Diante
de uma moeda pensamos no processo de cunhagem, como se faz, quais as
ferramentas, quais os materiais, quais os procedimentos, quais as etapas de
trabalho. Processo concluído, a moeda ali está, pronta, redondinha, apta a
correr de mão em mão, apta a entrar em
circulação. Sem o saber acumulado desse processo de cunhagem, das etapas e
processos, do tratamento dos materiais, o produto final seria a moeda tal qual
a conhecemos? Não. Da mesma forma, o historiador não seria historiador se antes
mesmo dele próprio não se constituísse o método histórico. Como pode formar-se
um profissional de história sem que lhe dêmos as ferramentas? E o que são essas ferramentas se não o
método? Da mesma forma que não há pedreiro sem régua de nível, médico sem
estetoscópio, advogado sem códigos de leis, ou
pintor sem noções básicas da cor, não existe historiador sem método. Só
pelo método o historiador é capaz de cunhar seu trabalho, de conferir-lhe razão
e identidade. Pelo método logra realizar um trabalho científico e
historiográfico, pronto, redondinho, apto a correr de mão em mão, apto a entrar
em circulação. Mas só pelo método. Sem método seu trabalho seria outra coisa.
Literatura talvez. Ou nem isso, pois a literatura, como todos os trabalhos,
obedece a uma metodologia. Camões não escreveu os “Lusíadas” sem prestar
atenção à métrica. Suassuna não escreveu o “Auto da Compadecida” sem se ater a
uma rigorosa construção dos personagens apoiado na literatura popular
nordestina. Cervantes não escreveu “Dom Quixote de La Mancha” sem uma pesquisa
de fundo dos romances de cavalaria.
O
método histórico é o elemento fundante e constituinte da profissão historiador.

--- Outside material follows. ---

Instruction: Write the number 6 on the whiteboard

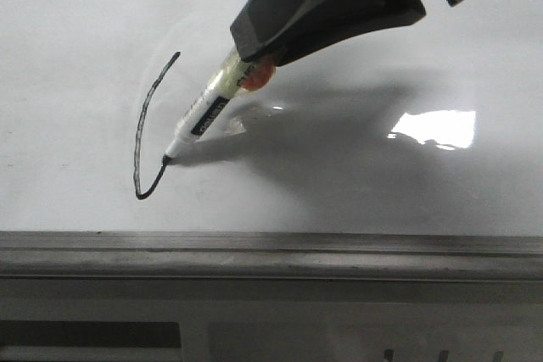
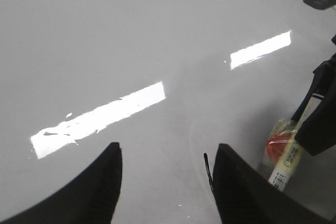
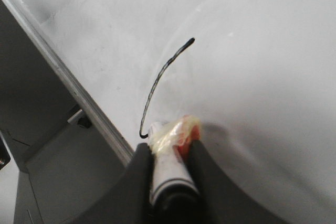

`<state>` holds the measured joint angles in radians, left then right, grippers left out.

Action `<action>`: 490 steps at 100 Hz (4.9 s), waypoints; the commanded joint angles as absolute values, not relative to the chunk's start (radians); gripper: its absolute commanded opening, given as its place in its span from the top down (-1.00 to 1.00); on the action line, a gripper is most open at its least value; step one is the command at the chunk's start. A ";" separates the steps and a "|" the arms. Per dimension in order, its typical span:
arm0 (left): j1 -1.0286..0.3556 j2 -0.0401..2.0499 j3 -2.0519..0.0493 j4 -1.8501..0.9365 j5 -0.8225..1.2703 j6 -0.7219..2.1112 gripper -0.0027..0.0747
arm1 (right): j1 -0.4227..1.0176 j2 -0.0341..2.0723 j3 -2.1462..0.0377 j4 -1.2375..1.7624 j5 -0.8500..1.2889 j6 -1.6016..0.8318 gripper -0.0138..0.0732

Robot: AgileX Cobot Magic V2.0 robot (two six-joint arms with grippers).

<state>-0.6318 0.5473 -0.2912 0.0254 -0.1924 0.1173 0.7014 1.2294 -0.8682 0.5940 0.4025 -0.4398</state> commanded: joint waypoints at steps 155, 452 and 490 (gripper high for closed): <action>-0.903 0.949 -0.416 0.142 -0.202 0.105 0.98 | 0.834 1.135 -0.907 0.597 0.373 -0.457 0.46; -0.595 0.075 -0.258 -0.276 0.152 0.130 0.98 | 0.778 0.352 -0.224 0.449 -0.070 -0.457 0.83; -0.595 0.075 -0.256 -0.276 0.152 0.130 0.98 | 0.778 0.352 -0.204 0.449 -0.068 -0.457 0.83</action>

Sem os elementos participantes desse método, análise e síntese, por certo não
faríamos história nem produziríamos qualquer historiografia. Aí, sim, seria
adequado dizermos que a história não seria mais que uma espécie de “ficção
controlada”, completamente sujeita à arbitrariedade de nossos juízos e
julgamentos e ao nosso gosto retórico. Por isso, devemos reverências aos
participantes da escola metódica surgida no século XIX, pois é a partir deles
que se dá um caminhar da história rumo à cientifização. São eles que promovem o
surgimento de métodos de pesquisa em história e alavancam uma maior dedicação
ao trabalho e análise das fontes documentais. São eles também que promovem uma
ruptura com a literarização da história, buscando uma maior fidelidade aos
eventos, longe de quaisquer participação imaginativa dos historiadores e de seus
sistemas de referência e códigos de valores. Claro que o extremismo metódico,
ressalte-se, como qualquer espécie de extremismo, tem suas implicações. No
caso, estaríamos talvez incorrendo na produção historiográfica fria e sucinta,
descritiva de um rol de datas e eventos e desprovida de qualquer tentativa de
entendimento. Mas isso é outra história. O que interessa aqui destacar é o
papel primordial do método quanto à profissionalização do historiador. E nesse
campo podemos indagar-nos o que seria da história se não tivesse, com a ajuda
das ciências auxiliares, enveredado por um caminho de análise, externa e
interna, dos documentos, se não tivesse se questionado quanto à origem das
fontes, se não tivesse encetado as mais trabalhosas pesquisas.
O
método histórico é que fez do historiador um ser importuno, insistente, rancoroso
e fiel, como bem o escreveu Drummond. O método histórico não é apenas uma
ferramenta, é um elemento basilar da profissionalização do historiador e da cientifização
e institucionalização da História. Afinal, como seria possível
institucionalizar uma profissão que não se ativesse a uma metodologia? Como
seria possível nos autodenominarmos historiadores se cada um produzisse a seu
bel-prazer, sem atenção ao método e a qualquer referência teórica e conceitual?
Em suma, o método histórico é estruturante, profissionalizante, cientifizador, essencial. Sem método não existe profissional de história. Sem método não existe historiografia, válida e senhora de dignidade científica. Em última análise, a função do método histórico na formação de profissionais em História é pedagógica e orientadora na práxis da pesquisa e do ensino-aprendizado.